In [3]:
import pandas as pd
import csv
import numpy as np

In [4]:
df_facebook = pd.read_csv('datasets/facebook_dataset.csv',quotechar='"',escapechar='\\',dtype={'phone': str})
df_google = pd.read_csv('datasets/google_dataset.csv',quotechar='"',escapechar='\\',dtype={'phone': str,'raw_phone':str})
df_website = pd.read_csv('datasets/website_dataset.csv',quotechar='"',dtype={'phone': str},sep=';')

I decided to join these 3 datasets based on the domain, because all of the datasets had this information and it was the only unique information (domains are unique).

In [5]:
df_merged = pd.merge(df_facebook, df_google,how='outer',on='domain')
df_merged = pd.merge(df_merged, df_website, left_on='domain', right_on='root_domain',how='outer')
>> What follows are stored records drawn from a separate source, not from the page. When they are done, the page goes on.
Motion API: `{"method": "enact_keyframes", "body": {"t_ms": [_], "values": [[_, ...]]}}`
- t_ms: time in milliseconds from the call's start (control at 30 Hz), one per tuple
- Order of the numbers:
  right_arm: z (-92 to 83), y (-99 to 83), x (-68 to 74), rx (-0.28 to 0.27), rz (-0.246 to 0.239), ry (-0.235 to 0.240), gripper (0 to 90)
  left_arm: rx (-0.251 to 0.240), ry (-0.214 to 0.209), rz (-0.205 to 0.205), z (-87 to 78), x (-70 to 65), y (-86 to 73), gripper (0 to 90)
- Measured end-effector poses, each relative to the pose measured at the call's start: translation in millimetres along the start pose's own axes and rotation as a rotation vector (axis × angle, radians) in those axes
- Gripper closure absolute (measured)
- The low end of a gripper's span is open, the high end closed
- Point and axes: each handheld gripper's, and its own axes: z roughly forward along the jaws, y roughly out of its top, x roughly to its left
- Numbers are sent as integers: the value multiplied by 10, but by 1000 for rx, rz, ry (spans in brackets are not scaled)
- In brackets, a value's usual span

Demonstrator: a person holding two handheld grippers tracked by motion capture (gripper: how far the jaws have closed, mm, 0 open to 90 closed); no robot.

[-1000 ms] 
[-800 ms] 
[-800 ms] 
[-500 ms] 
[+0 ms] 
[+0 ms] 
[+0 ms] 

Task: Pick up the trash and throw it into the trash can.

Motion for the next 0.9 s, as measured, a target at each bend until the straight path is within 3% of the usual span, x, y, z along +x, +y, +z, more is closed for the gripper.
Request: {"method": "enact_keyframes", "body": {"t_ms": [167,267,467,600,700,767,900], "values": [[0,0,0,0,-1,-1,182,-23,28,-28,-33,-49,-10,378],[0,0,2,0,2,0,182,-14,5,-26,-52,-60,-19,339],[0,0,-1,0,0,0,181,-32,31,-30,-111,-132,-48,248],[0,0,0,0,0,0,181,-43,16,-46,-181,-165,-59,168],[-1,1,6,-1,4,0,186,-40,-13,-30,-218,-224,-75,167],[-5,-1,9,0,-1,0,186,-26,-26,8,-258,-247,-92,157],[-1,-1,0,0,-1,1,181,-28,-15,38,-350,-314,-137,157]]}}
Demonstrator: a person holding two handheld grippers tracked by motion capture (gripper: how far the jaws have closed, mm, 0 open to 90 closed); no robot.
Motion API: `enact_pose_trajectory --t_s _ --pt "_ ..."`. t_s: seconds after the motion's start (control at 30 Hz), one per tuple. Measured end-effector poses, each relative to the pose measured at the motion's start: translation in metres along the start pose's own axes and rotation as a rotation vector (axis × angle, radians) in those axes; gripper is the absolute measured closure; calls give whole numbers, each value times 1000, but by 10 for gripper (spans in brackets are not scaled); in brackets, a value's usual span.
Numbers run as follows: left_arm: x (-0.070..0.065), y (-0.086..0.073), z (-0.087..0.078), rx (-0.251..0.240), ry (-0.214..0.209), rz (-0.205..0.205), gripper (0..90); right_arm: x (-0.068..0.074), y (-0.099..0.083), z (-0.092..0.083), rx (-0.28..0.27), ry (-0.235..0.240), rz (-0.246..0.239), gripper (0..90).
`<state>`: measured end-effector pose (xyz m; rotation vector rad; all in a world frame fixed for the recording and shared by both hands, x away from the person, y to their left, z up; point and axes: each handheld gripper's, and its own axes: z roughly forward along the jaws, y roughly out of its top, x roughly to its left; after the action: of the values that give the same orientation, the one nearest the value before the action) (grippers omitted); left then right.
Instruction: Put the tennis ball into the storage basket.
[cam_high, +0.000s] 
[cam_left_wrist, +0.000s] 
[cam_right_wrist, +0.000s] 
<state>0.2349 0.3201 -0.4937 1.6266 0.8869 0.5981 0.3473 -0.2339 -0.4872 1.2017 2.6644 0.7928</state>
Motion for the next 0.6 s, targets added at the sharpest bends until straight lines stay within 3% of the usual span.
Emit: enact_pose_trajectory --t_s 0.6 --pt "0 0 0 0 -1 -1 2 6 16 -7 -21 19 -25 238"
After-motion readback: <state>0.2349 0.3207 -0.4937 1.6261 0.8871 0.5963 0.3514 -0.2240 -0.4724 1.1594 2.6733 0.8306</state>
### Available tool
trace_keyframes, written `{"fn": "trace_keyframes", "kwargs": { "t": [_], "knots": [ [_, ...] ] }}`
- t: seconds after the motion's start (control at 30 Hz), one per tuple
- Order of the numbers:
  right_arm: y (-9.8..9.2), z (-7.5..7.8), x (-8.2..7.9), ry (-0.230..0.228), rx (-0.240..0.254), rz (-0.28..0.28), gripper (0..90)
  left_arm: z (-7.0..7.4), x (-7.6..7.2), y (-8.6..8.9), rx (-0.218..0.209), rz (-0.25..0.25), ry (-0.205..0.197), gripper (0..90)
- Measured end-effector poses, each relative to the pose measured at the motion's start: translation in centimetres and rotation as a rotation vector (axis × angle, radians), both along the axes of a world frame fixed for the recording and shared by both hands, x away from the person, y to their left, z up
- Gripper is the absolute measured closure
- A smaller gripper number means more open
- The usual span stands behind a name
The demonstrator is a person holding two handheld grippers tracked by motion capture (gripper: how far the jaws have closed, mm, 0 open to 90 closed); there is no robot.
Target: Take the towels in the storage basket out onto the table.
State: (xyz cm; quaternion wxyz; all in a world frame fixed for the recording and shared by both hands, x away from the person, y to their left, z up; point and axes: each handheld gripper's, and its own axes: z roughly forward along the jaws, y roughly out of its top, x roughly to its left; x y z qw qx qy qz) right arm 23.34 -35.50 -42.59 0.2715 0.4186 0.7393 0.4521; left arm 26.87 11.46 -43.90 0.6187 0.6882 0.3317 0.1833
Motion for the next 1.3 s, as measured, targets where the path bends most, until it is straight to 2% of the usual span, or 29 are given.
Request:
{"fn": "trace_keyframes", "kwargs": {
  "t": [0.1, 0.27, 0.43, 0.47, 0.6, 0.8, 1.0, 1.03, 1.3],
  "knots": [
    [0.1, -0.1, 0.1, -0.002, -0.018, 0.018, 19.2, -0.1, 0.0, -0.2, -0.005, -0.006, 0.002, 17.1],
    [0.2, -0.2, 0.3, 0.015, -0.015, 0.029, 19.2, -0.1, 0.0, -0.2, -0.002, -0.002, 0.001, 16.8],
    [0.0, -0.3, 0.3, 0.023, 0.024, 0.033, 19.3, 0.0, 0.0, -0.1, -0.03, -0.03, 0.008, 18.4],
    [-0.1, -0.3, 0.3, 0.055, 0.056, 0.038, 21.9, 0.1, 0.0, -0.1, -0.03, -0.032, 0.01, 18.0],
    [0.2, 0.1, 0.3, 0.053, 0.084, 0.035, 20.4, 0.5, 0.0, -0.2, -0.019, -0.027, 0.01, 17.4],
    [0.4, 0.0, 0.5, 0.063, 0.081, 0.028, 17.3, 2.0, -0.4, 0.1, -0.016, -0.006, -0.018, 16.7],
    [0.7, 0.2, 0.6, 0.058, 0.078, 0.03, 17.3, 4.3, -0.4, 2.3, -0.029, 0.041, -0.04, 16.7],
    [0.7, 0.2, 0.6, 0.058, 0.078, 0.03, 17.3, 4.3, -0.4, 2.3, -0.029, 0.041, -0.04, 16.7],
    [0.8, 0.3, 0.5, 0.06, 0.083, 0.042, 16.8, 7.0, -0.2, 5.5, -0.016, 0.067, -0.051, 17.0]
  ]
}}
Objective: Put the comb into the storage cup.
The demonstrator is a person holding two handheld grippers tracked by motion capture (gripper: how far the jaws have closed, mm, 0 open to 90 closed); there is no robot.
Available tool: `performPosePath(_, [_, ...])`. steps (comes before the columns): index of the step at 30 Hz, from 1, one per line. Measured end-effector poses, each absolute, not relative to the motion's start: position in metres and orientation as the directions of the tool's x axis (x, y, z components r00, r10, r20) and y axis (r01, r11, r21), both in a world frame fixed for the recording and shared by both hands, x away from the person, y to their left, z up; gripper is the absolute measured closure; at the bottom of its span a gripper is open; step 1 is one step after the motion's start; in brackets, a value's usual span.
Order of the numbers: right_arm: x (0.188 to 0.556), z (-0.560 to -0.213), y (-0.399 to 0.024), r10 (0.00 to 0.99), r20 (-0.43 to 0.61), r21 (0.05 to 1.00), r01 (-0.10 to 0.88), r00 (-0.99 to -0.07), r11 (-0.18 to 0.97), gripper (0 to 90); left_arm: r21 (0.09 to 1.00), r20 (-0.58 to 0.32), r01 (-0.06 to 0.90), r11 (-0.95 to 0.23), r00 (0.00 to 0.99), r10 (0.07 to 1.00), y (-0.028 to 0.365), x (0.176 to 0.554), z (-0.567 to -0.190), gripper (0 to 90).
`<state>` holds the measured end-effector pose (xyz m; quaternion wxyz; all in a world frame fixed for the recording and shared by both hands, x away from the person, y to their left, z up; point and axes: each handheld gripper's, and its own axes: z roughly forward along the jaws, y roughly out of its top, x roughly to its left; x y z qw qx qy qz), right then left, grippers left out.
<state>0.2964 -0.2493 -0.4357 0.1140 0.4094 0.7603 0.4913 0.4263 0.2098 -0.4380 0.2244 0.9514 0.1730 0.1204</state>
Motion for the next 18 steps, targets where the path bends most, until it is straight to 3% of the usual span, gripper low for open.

I delete the columns that I do not use. I keep only the information that interests us the most (category, location,phone,company names). I also deleted the duplicates if any.

In [6]:
df_merged.drop(columns=['root_domain','domain','description','email','link','page_type','text','domain_suffix','language','site_name','tld',
                        'phone_country_code_x','phone_country_code_y'],inplace=True)
df_merged.drop_duplicates(keep='first',inplace=True)
df_merged.dropna(inplace=True,how='all')

Trust Hierarchy: website > google > facebook
1) Company Name: name_y > name_x (I wont include legal_name from website database bc company name many times is different or has multiple names for different products) if there is no name, it will be completed with the legal name

In [7]:
def choose_name(row):
    if pd.notnull(row['name_y']):
        return row['name_y']
    elif pd.notnull(row['name_x']):
        return row['name_x']
    return row['legal_name']

df_merged['name'] = df_merged.apply(choose_name,axis=1)
df_merged.drop(columns=['name_x','name_y'],inplace=True)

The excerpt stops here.